_HOW TO COMPLETE THIS TASK_
Pictures excluded, set down exactly the lines from the one containing "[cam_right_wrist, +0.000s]" through the final line of the material, and only those.

SUPPLIED INFORMATION Block Start

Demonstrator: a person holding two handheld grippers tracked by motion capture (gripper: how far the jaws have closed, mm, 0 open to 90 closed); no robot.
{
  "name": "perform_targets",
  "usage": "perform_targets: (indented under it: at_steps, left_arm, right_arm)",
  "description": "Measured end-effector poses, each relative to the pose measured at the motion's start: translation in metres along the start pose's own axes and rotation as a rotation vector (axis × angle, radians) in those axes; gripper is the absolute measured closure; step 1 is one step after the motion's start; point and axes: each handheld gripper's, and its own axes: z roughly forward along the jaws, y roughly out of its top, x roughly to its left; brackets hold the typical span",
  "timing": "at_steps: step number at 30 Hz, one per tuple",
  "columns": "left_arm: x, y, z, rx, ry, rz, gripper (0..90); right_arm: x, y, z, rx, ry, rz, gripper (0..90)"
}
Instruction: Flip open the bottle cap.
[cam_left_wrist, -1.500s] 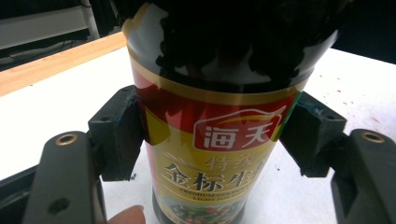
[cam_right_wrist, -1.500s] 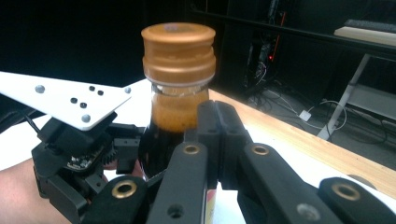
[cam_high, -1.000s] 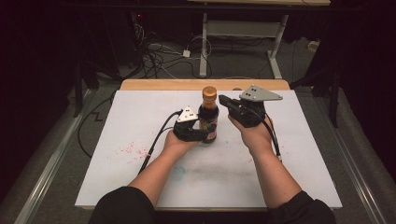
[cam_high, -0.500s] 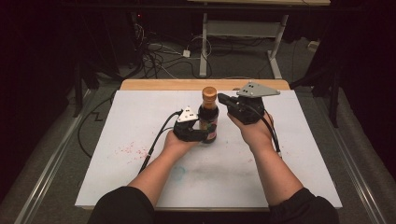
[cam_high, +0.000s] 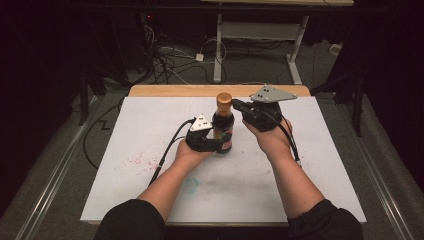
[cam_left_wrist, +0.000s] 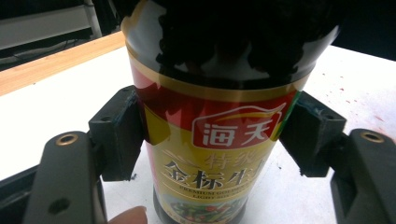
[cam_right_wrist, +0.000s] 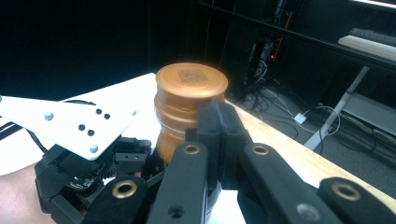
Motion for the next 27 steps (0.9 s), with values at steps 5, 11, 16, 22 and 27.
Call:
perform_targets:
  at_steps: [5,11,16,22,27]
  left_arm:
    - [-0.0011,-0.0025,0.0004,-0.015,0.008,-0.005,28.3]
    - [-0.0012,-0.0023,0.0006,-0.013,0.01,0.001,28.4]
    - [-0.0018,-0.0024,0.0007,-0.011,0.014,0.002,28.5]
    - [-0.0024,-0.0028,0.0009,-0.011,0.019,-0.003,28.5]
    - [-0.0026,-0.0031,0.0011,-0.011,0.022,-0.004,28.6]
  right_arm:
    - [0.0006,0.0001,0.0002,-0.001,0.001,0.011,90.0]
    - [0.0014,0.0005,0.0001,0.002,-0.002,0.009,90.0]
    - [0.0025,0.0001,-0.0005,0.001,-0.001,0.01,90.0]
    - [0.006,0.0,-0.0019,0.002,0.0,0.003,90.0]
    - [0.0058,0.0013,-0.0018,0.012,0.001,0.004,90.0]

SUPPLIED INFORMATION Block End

_EXPECTED ANSWER_
[cam_right_wrist, +0.000s] 
Motion for the next 27 steps (0.9 s), with values at steps 5, 11, 16, 22 and 27.
Call:
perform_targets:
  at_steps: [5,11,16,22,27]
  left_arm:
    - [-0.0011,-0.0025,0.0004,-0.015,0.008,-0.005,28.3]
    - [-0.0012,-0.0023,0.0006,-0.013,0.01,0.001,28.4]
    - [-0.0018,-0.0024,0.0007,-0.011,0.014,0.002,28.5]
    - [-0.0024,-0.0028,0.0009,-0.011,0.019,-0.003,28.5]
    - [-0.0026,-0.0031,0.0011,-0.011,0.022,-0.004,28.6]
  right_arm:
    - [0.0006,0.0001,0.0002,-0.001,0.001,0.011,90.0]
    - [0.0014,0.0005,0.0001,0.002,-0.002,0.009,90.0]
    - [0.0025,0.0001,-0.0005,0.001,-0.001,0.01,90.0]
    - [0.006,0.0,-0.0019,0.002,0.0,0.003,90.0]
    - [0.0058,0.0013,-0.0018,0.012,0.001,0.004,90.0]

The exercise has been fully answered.